==== INFORMATION SHOWN

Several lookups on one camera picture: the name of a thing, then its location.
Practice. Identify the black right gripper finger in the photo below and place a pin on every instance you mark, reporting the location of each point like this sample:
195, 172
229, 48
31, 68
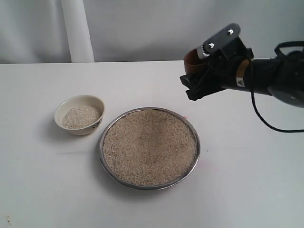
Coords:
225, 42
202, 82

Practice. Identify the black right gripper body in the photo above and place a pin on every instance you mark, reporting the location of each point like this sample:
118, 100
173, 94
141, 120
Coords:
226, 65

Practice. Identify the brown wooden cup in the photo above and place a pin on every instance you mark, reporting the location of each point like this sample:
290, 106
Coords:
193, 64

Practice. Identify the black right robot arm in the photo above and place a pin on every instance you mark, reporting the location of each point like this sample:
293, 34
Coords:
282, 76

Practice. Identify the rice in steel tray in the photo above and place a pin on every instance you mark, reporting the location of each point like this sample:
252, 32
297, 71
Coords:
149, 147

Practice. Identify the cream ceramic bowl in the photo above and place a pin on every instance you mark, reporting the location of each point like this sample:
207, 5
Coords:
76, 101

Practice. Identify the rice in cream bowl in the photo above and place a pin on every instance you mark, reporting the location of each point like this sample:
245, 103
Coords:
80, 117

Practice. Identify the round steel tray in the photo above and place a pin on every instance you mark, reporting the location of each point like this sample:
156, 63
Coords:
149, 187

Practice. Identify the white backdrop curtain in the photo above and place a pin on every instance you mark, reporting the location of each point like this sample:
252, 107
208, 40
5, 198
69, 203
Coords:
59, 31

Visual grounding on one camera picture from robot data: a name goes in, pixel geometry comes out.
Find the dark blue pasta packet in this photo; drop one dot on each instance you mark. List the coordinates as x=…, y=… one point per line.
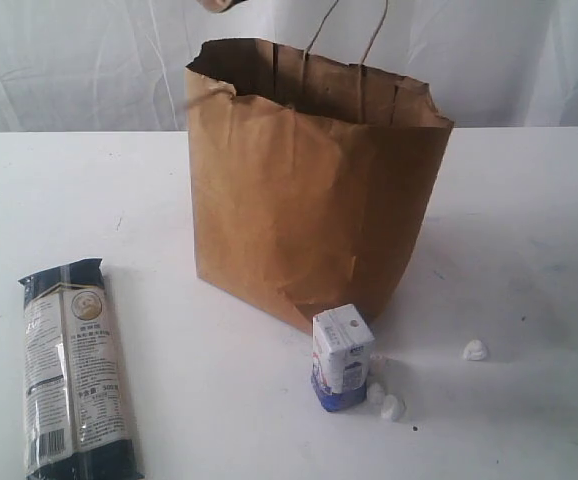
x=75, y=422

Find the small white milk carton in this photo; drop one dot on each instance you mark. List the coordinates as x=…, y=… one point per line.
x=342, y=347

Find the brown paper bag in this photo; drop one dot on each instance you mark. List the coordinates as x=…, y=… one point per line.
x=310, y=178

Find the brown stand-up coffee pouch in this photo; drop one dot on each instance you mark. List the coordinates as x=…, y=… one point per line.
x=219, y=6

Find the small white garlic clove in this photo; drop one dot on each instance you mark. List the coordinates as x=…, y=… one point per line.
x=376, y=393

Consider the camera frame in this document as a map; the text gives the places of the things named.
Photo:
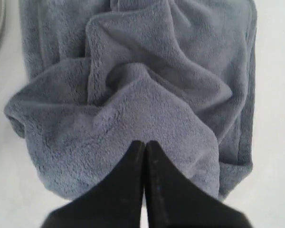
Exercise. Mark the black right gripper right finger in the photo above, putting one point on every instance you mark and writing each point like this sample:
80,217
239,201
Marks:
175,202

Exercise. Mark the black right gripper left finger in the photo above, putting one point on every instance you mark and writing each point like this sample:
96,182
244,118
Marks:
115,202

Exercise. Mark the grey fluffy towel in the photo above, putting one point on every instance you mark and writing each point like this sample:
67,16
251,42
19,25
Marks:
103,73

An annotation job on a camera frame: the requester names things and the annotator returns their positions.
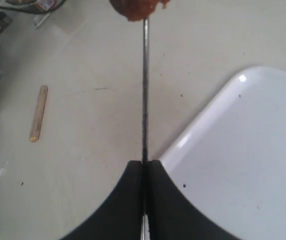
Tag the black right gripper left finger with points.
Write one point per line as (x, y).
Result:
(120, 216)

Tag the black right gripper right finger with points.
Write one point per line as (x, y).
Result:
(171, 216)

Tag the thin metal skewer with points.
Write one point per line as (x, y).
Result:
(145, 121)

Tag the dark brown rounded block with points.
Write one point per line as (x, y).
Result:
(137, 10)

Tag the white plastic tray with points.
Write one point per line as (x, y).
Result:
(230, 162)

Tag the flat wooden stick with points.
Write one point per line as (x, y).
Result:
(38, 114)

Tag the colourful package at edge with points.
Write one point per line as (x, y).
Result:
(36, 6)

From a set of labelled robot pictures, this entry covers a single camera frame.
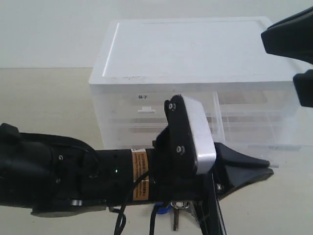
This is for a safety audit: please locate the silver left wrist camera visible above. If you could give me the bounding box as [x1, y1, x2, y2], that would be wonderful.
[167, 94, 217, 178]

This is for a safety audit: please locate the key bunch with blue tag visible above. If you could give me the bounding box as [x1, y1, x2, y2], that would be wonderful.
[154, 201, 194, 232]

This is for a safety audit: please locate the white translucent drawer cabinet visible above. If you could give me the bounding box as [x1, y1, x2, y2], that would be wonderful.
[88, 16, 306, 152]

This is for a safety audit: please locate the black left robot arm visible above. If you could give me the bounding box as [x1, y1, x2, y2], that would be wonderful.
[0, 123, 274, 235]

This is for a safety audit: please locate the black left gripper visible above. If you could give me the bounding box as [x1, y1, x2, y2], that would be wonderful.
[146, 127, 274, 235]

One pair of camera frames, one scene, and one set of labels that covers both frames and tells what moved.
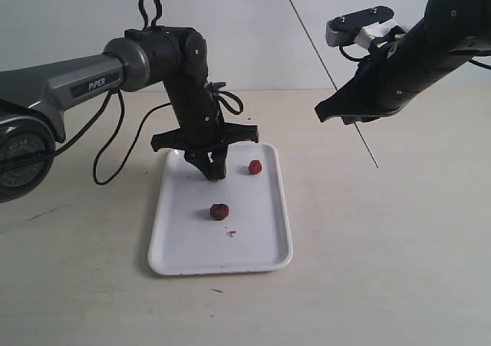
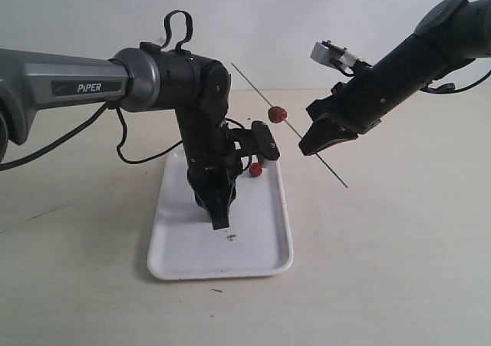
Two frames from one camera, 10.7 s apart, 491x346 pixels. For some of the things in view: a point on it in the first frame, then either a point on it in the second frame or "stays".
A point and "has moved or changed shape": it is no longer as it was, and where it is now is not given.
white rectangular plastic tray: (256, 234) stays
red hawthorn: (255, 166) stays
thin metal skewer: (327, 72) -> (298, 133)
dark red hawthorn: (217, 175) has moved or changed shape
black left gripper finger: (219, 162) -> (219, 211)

========

> **EXERCISE DIRECTIONS**: Omitting the images, transcribe every record exactly.

> **WRITTEN ANSWER**:
Several lookups on one camera picture: the name of a thing, then its location.
Practice. Identify the black right gripper finger in the photo below and place a pin on every instance you mark, reporting the location of each point like this sample:
195, 172
229, 48
31, 68
Coords:
225, 42
202, 82

Practice. Identify the black right gripper body in the photo above and place a pin on every instance you mark, reporting the location of each point like this sample:
118, 100
173, 94
141, 120
Coords:
226, 65

Practice. Identify the brown wooden cup in the photo above and place a pin on every instance you mark, reporting the location of each point like this sample:
290, 106
Coords:
193, 64

Practice. Identify the black right robot arm in the photo above and place a pin on every instance you mark, reporting the location of each point like this sample:
293, 34
Coords:
282, 76

Practice. Identify the rice in steel tray in the photo above and place a pin on every instance you mark, reporting the location of each point like this sample:
252, 32
297, 71
Coords:
149, 147

Practice. Identify the cream ceramic bowl in the photo above and place a pin on every instance you mark, reporting the location of each point like this sample:
207, 5
Coords:
76, 101

Practice. Identify the rice in cream bowl in the photo above and place a pin on every instance you mark, reporting the location of each point like this sample:
245, 103
Coords:
80, 117

Practice. Identify the round steel tray in the photo above and place a pin on every instance you mark, reporting the location of each point like this sample:
156, 63
Coords:
149, 187

Practice. Identify the white backdrop curtain in the photo above and place a pin on every instance you mark, reporting the location of each point like this sample:
252, 107
208, 40
5, 198
69, 203
Coords:
59, 31

Visual grounding on one camera picture from robot data: a name goes in, pixel geometry comes out.
Find the dark blue pasta packet in this photo; drop one dot on each instance you mark. List the coordinates as x=…, y=… one point per line.
x=75, y=422

Find the small white milk carton in this photo; drop one dot on each instance you mark. List the coordinates as x=…, y=… one point per line.
x=342, y=347

Find the brown paper bag in this photo; drop one dot on each instance you mark. List the coordinates as x=…, y=… one point per line.
x=310, y=178

Find the brown stand-up coffee pouch in this photo; drop one dot on each instance you mark. List the coordinates as x=…, y=… one point per line.
x=219, y=6

Find the small white garlic clove in this photo; drop one dot on each instance you mark. List the coordinates as x=…, y=… one point per line.
x=376, y=393

Consider the camera frame in this document as a map; the text gives the places of the things named.
Photo:
Exercise. Mark the black right gripper right finger in the photo above, putting one point on every instance you mark and writing each point like this sample:
80,217
239,201
Marks:
175,202

Exercise. Mark the black right gripper left finger in the photo above, putting one point on every instance you mark and writing each point like this sample:
96,182
244,118
Marks:
115,202

Exercise. Mark the grey fluffy towel in the photo above, putting one point on every instance you mark and writing each point like this sample:
67,16
251,42
19,25
Marks:
103,73

An annotation job on a camera frame: the requester names things and the annotator returns their positions.
Tag the black right gripper left finger with points.
Write one point per line as (x, y).
Result:
(120, 216)

Tag the black right gripper right finger with points.
Write one point per line as (x, y).
Result:
(171, 216)

Tag the thin metal skewer with points.
Write one point per line as (x, y).
Result:
(145, 121)

Tag the dark brown rounded block with points.
Write one point per line as (x, y).
Result:
(137, 10)

Tag the white plastic tray with points.
Write one point per line as (x, y).
Result:
(230, 162)

Tag the flat wooden stick with points.
Write one point per line as (x, y).
Result:
(38, 114)

Tag the colourful package at edge with points.
Write one point per line as (x, y).
Result:
(36, 6)

From a set of labelled robot pictures, this entry covers a single camera frame.
This is for a safety audit: please locate the silver left wrist camera visible above. If you could give me the bounding box as [x1, y1, x2, y2], that would be wonderful.
[167, 94, 217, 178]

This is for a safety audit: please locate the key bunch with blue tag visible above. If you could give me the bounding box as [x1, y1, x2, y2], that would be wonderful.
[154, 201, 194, 232]

This is for a safety audit: please locate the white translucent drawer cabinet visible above. If you could give me the bounding box as [x1, y1, x2, y2], that would be wonderful.
[88, 16, 306, 152]

This is for a safety audit: please locate the black left robot arm visible above. If you could give me the bounding box as [x1, y1, x2, y2], that would be wonderful.
[0, 123, 274, 235]

This is for a safety audit: please locate the black left gripper visible above. If you could give me the bounding box as [x1, y1, x2, y2], that would be wonderful.
[146, 127, 274, 235]

One pair of camera frames, one scene, and one set of labels that covers both frames and tells what moved.
Two frames from one camera, 10.7 s apart, 491x346 pixels. For some of the things in view: a point on it in the first frame, then either a point on it in the second frame or "stays".
A point and "has moved or changed shape": it is no longer as it was, and where it is now is not given.
white rectangular plastic tray: (256, 234) stays
red hawthorn: (255, 166) stays
thin metal skewer: (327, 72) -> (298, 133)
dark red hawthorn: (217, 175) has moved or changed shape
black left gripper finger: (219, 162) -> (219, 211)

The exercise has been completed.